If you are a merchant accepting credit card payments over the web, you should be sensitive to how criminals can use your website to “test” stolen cards.
One of the biggest challenges for bad guys who have a lot of stolen card data is finding out whether the cards are still “good” and have not been reported as stolen by their owners. What they need is access, anonymously, to someone’s merchant account, where they can run card after card for a small “token” amount.
If a card comes back with an approval code, then they know they can use that card number to make purchases, which they will fence or convert to cash. If the transaction comes back “decline” or “hold card,” then they know that the theft has been discovered and to discard that card number.
The end result of these types of transactions is that you, as a merchant, might come in one morning and discover that “you” have run hundreds or thousands of 10¢ transactions for which the cardholder did not authorize the transaction. Usually, numerous phone calls, emails, and letters follow this discovery from cardholders about the inappropriate use of their card data. In some cases, you will also start to see chargebacks from those same cardholders.
While you, as a merchant, would not stand at your register and run transaction after transaction for 10¢ with one customer, your website, if not properly configured, allows just that.
At Michigan Retailers, we have seen an uptick in the number of merchants noticing large numbers of transactions for small individual amounts from their websites.
If you allow a consumer to go to your website and pay a bill or order merchandise, you should make sure that you have implemented procedures and processes to prevent bad guys from using your account as a test account.
While the criminals can do this one transaction at a time, most of them are lazy and design a web bot to do it. In its simplest form, a web bot automates a series of keystrokes or mouse clicks.
If you find yourself in this situation, or want to prevent it from happening in the first place, you should work with your webmaster to develop processes and procedures to validate that it is a human on the other end of the web transaction.

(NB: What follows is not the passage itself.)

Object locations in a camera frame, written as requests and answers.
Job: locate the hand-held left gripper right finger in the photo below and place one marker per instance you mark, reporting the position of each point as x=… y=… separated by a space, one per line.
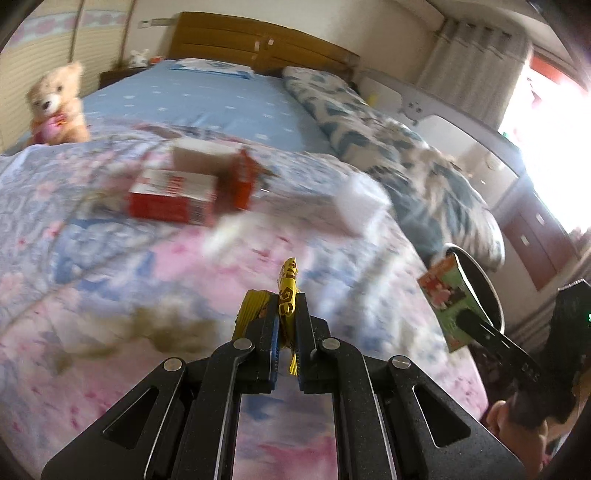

The simplest tool is a CAPTCHA, which is a challenge-response test. CAPTCHA was a term coined by a group of computer engineers at Carnegie Mellon University and stands for “Completely Automated Public Turing test to tell Computers and Humans Apart.” This is the “gibberish” – usually you’re asked to type in the distorted letters you see – on the bottom of forms on the Internet that collect data.
This simple act will dramatically reduce the opportunity for a bad guy to use your website as a test account.
If you suspect that your account may have been used as a test of stolen card data, make sure that you contact your merchant-processing provider right away. Your processor also can help clear up the transactions and prevent the situation from happening again.